In [1]:
import pandas as pd

In [2]:
from typing import Optional
from pydantic import BaseModel, Field

class TravelDetails(BaseModel):
    introduction: Optional[bool] = Field(
        False,
        description="Has francis introducted himself and asked if the user is interested in a group tour.",
    )
#     qualification: Optional[str] = Field(
#         ...,
#         description="Did the user confirm they are looking for a group tour or answer positivley when asked. If the user asks about a trip assume the answer is yes",
#         enum=["Yes", "No", "Unsure"]
#     )
    country: Optional[str] = Field(
        "",
        description="This is the name of the country the user is wanting to visit. If they name a place within a country always return the country",
        enum=["Cambodia", "Vietnam", "Thailand"]
    )
    departing_after: Optional[str] = Field(
        "",
        description="This is the first date from which the user can depart. If the user gives a month assume this is the first of the month. If not year if given return 2023. In the format '%d/%m/%Y'",
    )
    departing_before: Optional[str] = Field(
        "",
        description="This is the last date from which the user can depart. If the user gives a month assume this is the last day of the month. If not year if given return 2023. In the format '%d/%m/%Y'",
    )
    max_budget: Optional[int] = Field(
        0,
        description="This is the maximun amount of money the user is looking to spend on their trip.",
    )
    max_duration: Optional[int] = Field(
        None,
        description="This is the maximum duration of their trip."
    )
    min_duration: Optional[int] = Field(
        None,
        description="This is the minimum duration of their trip.",
    )

In [91]:
user_travel_details = TravelDetails(introduction=False,
                                # qualification="",
                                country="Morocco",
                                departing_after="2024-03-19",
                                departing_before="2024-04-30",
                                max_budget=None,
                                max_duration=None,
                                min_duration=None)

In [92]:
# Define a custom function to find the first non-null value in columns 9 to the end
def find_first_non_null(row):
    for value in row[11:]:  # Slice from the 9th column to the end
        if not pd.isna(value):
            return value
    return None


In [93]:
def get_filtered_df(df, user_travel_details):
    trip_details_dict = user_travel_details.dict()
    filled_out_dictionary = {k: v for k, v in user_travel_details.dict().items() if v not in [False, None, "",0]}
    # print(filled_out_dictionary)
    # convert dates to datetime format
    df['duration'] = df['duration'].str.replace(' days', '').astype(int)
    df['start_date'] = pd.to_datetime(df['start_date'], format='%Y-%m-%d')
    
    # Apply the custom function to each row to find cost
    df['first_non_null'] = df.apply(find_first_non_null, axis=1)
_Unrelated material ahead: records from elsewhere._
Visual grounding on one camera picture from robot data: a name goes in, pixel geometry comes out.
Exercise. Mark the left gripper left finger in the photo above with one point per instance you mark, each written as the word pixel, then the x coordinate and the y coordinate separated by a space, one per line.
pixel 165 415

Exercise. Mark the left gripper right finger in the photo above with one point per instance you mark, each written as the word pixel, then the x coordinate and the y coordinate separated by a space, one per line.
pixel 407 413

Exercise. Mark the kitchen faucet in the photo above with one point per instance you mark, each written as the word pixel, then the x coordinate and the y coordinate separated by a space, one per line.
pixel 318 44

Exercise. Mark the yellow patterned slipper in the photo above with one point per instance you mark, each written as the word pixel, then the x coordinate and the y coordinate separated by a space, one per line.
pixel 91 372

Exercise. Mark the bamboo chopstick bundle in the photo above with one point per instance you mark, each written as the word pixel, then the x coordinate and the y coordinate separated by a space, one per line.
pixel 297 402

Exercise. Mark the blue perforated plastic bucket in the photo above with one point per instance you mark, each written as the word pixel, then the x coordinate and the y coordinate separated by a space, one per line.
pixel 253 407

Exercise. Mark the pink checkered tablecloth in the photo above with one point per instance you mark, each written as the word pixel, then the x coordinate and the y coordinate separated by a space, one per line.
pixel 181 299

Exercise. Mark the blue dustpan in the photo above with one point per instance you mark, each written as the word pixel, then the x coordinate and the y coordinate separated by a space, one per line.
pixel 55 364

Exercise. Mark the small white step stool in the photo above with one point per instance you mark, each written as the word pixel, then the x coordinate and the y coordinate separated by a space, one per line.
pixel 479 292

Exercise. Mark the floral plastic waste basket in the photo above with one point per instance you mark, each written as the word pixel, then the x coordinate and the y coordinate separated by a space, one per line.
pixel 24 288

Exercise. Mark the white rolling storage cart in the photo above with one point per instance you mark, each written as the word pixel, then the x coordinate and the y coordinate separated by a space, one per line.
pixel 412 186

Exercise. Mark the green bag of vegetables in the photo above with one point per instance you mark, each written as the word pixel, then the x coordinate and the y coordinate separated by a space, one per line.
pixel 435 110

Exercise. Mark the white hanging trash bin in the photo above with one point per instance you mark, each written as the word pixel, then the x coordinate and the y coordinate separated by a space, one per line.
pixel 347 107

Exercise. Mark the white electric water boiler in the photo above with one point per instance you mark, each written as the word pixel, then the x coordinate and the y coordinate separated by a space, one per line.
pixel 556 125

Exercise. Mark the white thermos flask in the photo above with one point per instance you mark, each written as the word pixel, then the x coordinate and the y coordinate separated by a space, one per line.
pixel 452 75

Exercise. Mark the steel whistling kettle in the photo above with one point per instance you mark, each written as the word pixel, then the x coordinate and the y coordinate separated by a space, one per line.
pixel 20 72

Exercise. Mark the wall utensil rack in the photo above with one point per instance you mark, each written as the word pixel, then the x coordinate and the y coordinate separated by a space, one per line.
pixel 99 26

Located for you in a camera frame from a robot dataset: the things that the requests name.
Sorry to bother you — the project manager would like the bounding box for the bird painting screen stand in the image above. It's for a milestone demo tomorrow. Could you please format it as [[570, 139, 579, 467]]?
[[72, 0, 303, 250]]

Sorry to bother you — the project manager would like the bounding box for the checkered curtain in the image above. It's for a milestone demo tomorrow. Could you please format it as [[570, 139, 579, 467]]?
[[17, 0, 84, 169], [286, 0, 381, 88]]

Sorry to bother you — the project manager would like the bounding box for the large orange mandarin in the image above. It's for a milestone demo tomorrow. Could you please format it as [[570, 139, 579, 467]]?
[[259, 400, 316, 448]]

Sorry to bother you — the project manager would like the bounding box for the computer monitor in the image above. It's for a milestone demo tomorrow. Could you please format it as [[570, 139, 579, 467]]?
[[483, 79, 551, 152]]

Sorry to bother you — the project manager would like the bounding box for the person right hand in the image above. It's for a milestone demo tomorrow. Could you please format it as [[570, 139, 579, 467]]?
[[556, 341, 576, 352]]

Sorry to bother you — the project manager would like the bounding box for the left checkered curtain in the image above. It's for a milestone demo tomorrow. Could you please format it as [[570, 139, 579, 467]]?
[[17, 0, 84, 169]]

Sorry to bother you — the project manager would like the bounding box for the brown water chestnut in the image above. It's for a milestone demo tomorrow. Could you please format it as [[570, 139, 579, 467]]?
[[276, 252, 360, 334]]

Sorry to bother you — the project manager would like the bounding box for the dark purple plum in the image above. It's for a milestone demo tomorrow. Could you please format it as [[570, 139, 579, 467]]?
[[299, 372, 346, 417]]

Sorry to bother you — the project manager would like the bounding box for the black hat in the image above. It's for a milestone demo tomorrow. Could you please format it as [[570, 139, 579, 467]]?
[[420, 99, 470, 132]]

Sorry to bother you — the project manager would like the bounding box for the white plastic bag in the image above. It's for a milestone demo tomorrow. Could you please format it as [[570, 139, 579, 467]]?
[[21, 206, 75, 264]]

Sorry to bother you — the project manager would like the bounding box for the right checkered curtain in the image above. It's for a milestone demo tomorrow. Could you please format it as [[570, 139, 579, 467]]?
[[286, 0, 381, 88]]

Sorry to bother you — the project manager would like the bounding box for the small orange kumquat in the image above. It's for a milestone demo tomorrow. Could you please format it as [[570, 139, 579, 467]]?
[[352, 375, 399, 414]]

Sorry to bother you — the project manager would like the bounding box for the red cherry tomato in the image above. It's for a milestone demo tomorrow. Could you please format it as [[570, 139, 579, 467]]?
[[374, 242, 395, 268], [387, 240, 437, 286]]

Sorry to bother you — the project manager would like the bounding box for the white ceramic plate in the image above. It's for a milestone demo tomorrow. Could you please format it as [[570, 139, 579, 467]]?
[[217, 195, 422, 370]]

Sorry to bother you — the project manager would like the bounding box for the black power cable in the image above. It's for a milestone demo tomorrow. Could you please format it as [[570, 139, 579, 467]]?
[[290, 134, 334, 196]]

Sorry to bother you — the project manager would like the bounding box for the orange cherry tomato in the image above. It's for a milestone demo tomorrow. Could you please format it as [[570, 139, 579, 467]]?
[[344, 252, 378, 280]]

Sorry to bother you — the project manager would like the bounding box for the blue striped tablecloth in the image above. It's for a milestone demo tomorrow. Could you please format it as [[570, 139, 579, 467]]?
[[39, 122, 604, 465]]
    # Filtering the DataFrame
    filtered_df = df.copy()  # Make a copy of the original DataFrame to keep it intact
    
    # Iterate through the list of potential inputs
    for input_column in filled_out_dictionary.keys():
        if input_column == 'country':
            filtered_df = filtered_df[filtered_df['visited_countries'] == trip_details_dict["country"]]
        elif input_column == 'max_budget':
            filtered_df = filtered_df[filtered_df['first_non_null'] <= trip_details_dict["max_budget"]]
        elif input_column == 'min_budget':
            filtered_df = filtered_df[filtered_df['first_non_null'] >= trip_details_dict["min_budget"]]
        elif input_column == 'departing_after':
            filtered_df = filtered_df[filtered_df['start_date'] >= trip_details_dict["departing_after"]]
        elif input_column == 'departing_before':
            filtered_df = filtered_df[filtered_df['start_date'] <= trip_details_dict["departing_before"]]
        elif input_column == 'max_duration':
            filtered_df = filtered_df[filtered_df['duration'] <= trip_details_dict["max_duration"]]
        elif input_column == 'min_duration':
            filtered_df = filtered_df[filtered_df['duration'] >= trip_details_dict["min_duration"]]

    return filtered_df

In [94]:
df = pd.read_csv("raw_data/one_day_test.csv")

In [95]:
filtered_df = get_filtered_df(df, user_travel_details)

In [96]:
filtered_df.head()

Unnamed: 0,tour_name,itinerary_name,visited_countries,start_date,duration,url,Travel Style,Service Level,Physical Grading,Merchandising,Trip Type,Standard - Adult,Standard - Double - D - Adult,Standard - Twin - D - Adult,first_non_null
16,Highlights of Morocco,,Morocco,2024-04-19,15,https://www.gadventures.com/trips/highlights-o...,Classic,Standard,2 - Light,Planeterra Project Book Your Bubble,Small Group,1119.0,,,1119.0
17,Coastal Morocco: Waves & Market Stalls,,Morocco,2024-04-19,5,https://www.gadventures.com/trips/tour-coastal...,18-to-Thirtysomethings,Basic,2 - Light,,Small Group,469.0,,,469.0


In [64]:
trip_details_dict = user_travel_details.dict()
filled_out_dictionary = {k: v for k, v in user_travel_details.dict().items() if v not in [False, None, "",0]}

In [65]:
filled_out_dictionary

{'country': 'Jordan',
 'departing_after': '2024-03-19',
 'departing_before': '2024-04-11'}

In [66]:
country_filtered_df = df[df['visited_countries'] == trip_details_dict["country"]]

In [79]:
# country suggestions
alternate_destinations = filtered_df['visited_countries'].unique()

In [80]:
# budget suggestions
min_budget = filtered_df['first_non_null'].min()
mean_budget = filtered_df['first_non_null'].mean()
max_budget = filtered_df['first_non_null'].max()
average_cost_per_day = round(filtered_df['first_non_null'].sum() / filtered_df['duration'].sum(),0)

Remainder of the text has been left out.